Machine Learning in Digital Medicine: IEEE Distinguished Lecturer tour in Norway and Finland by Giorgio Quer

By Giorgio Quer - IEEE ComSoc Distinguished Lecturer, AI–Scripps Research Translational Institute, CA, USA

Digitalize human beings using biosensors to track our complex physiologic system, process this large amount of data with artificial intelligence (AI), and change clinical practice toward individualized medicine: these are the goals of digital medicine!

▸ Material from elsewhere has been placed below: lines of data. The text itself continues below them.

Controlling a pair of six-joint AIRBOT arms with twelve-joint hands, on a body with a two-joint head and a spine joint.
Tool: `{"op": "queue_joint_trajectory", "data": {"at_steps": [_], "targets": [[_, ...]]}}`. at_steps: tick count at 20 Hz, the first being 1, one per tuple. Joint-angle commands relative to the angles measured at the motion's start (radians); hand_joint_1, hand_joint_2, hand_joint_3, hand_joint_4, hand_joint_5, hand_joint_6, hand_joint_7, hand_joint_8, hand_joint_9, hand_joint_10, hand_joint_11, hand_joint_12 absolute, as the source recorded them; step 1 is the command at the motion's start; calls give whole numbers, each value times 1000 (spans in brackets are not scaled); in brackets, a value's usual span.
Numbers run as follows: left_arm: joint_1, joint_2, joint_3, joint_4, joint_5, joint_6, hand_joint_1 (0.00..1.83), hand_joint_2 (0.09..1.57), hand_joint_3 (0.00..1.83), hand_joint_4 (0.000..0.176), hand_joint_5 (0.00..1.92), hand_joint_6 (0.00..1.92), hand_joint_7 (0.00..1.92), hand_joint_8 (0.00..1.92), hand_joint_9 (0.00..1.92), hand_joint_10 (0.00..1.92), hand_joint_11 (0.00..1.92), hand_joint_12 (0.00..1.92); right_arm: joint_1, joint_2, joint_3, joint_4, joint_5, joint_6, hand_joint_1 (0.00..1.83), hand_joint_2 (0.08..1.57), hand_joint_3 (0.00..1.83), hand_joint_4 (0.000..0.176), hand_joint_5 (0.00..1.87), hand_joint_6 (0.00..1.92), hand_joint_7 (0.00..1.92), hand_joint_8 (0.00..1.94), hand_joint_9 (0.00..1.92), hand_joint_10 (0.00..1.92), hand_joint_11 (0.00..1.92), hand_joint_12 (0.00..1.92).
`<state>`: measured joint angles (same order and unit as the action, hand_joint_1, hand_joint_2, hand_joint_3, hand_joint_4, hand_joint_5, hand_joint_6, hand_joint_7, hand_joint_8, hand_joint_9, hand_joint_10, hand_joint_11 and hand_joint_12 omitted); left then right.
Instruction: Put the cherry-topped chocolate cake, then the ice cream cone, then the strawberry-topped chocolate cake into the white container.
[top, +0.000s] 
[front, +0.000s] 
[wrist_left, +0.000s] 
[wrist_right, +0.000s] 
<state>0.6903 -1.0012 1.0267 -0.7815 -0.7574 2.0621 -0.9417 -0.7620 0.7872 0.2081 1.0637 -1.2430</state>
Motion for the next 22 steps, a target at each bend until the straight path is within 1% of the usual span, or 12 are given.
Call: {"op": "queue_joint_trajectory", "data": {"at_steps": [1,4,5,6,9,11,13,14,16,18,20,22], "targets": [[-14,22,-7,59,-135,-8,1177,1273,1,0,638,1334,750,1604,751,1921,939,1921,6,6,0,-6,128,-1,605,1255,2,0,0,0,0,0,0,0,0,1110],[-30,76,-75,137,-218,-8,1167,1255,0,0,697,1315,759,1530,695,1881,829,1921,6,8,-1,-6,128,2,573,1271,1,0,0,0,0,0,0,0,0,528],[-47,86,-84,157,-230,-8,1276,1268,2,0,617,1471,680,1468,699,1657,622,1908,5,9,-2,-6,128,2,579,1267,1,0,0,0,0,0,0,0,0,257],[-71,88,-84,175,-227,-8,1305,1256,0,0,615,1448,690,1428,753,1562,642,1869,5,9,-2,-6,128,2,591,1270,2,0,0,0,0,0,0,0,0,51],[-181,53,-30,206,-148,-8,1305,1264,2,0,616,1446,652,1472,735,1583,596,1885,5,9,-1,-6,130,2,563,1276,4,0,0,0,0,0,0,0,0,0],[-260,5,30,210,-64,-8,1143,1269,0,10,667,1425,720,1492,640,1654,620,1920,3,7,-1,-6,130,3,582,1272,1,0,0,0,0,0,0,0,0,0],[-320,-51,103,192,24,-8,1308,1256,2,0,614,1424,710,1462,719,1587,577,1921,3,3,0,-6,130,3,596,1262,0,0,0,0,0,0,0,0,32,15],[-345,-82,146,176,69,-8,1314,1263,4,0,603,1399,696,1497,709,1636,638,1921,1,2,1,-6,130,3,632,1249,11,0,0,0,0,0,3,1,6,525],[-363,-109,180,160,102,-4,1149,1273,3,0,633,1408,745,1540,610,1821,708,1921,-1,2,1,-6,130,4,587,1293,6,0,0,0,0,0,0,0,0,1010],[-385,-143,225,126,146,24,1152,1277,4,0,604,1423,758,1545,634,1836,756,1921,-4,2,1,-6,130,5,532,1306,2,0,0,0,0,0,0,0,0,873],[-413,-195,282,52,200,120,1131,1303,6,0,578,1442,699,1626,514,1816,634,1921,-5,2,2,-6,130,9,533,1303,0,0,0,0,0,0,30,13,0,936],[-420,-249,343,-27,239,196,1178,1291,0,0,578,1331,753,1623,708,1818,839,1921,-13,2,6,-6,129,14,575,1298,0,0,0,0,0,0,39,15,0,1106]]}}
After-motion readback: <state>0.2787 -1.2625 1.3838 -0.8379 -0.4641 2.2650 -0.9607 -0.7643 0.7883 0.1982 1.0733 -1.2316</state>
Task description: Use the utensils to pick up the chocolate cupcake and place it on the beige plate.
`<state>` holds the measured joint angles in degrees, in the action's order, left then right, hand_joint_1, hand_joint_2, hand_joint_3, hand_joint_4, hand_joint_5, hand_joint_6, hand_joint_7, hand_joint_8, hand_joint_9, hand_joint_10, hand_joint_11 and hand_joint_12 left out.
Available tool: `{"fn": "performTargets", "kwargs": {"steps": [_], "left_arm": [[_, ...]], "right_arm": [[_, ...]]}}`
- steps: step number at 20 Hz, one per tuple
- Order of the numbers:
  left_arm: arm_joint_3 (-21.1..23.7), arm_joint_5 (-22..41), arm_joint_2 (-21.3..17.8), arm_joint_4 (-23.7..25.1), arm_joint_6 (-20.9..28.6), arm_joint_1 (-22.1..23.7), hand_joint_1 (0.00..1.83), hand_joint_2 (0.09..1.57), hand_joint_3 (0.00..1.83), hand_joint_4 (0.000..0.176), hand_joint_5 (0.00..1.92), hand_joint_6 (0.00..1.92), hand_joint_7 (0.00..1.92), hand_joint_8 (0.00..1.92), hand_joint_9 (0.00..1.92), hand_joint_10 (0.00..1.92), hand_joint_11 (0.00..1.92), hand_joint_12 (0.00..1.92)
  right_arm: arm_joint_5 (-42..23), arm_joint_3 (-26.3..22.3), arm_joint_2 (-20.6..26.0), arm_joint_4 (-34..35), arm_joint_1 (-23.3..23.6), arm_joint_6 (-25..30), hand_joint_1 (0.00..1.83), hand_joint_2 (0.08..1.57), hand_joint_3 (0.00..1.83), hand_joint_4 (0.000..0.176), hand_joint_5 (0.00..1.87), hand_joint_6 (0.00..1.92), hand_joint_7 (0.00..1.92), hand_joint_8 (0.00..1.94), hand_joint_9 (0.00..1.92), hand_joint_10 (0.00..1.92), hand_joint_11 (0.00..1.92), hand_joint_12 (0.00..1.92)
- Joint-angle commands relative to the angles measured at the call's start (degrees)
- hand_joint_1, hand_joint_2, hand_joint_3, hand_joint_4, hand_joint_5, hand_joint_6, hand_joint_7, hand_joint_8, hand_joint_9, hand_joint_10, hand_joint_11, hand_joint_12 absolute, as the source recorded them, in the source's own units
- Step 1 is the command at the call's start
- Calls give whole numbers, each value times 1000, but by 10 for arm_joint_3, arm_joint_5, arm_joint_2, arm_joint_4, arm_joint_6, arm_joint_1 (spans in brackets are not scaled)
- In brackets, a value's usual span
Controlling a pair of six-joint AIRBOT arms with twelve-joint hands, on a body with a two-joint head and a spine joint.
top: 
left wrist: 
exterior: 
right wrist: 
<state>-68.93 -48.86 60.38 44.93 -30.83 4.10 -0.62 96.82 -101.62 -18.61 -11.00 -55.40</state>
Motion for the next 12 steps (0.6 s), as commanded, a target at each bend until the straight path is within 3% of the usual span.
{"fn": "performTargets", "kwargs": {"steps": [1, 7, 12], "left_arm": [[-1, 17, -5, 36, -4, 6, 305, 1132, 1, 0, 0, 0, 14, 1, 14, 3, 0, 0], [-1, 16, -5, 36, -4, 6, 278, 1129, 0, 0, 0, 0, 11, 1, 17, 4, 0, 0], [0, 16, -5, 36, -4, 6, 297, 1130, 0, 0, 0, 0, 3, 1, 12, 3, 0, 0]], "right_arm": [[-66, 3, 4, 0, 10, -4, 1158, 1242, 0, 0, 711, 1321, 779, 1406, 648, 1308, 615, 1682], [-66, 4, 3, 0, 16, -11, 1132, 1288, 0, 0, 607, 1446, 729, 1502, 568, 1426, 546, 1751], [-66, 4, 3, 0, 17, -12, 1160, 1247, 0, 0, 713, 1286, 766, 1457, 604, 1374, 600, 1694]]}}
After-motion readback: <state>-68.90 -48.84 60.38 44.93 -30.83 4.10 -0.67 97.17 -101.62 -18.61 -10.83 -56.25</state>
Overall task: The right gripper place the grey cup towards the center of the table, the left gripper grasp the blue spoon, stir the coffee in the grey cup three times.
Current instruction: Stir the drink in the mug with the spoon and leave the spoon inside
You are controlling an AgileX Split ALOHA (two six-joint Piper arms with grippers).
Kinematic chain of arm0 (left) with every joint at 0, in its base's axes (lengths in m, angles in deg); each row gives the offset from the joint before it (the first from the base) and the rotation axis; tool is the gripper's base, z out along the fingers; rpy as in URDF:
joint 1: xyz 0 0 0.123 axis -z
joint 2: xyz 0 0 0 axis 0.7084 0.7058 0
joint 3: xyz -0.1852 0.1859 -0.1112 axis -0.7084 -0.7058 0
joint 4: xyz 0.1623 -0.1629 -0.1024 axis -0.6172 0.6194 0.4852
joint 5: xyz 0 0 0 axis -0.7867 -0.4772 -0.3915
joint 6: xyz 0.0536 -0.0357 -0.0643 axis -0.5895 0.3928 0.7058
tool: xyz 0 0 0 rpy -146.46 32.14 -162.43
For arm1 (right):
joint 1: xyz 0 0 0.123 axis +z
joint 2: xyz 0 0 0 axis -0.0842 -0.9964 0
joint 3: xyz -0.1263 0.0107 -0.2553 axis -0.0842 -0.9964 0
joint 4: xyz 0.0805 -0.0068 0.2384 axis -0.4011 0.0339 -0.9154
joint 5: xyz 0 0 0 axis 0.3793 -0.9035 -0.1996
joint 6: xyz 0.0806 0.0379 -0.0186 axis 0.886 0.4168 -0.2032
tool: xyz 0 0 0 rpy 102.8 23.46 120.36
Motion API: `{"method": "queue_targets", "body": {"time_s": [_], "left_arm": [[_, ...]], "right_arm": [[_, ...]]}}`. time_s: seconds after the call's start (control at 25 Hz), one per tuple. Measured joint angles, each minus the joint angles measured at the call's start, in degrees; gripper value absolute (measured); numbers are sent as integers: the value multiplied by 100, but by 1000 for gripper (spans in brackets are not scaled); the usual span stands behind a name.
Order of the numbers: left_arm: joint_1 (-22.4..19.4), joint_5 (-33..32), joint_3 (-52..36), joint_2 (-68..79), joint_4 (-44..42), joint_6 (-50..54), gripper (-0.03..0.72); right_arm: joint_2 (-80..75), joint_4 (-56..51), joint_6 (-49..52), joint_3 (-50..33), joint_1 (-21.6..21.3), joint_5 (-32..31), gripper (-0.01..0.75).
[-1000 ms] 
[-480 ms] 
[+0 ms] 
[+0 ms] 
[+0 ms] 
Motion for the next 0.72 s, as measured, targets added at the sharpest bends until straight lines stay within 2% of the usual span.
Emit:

In this Distinguished Lecturer Tour in November 2018 I had the opportunity of presenting this exciting topic at four universities and research institutions in two countries: the University of Königsberg, Norway; Simula Research Lab, Oslo, Norway; Aalto University, Helsinki, Finland; and the University of Oulu, Finland.

Summary of Talks

Machine Learning in Digital Medicine.

At Scripps Research, we are a team of computer scientists, engineers, and clinical researchers, in partnership with health industries, and we propose new solutions to analyze large longitudinal data using statistical learning and deep convolutional neural networks to address different cardiovascular health issues.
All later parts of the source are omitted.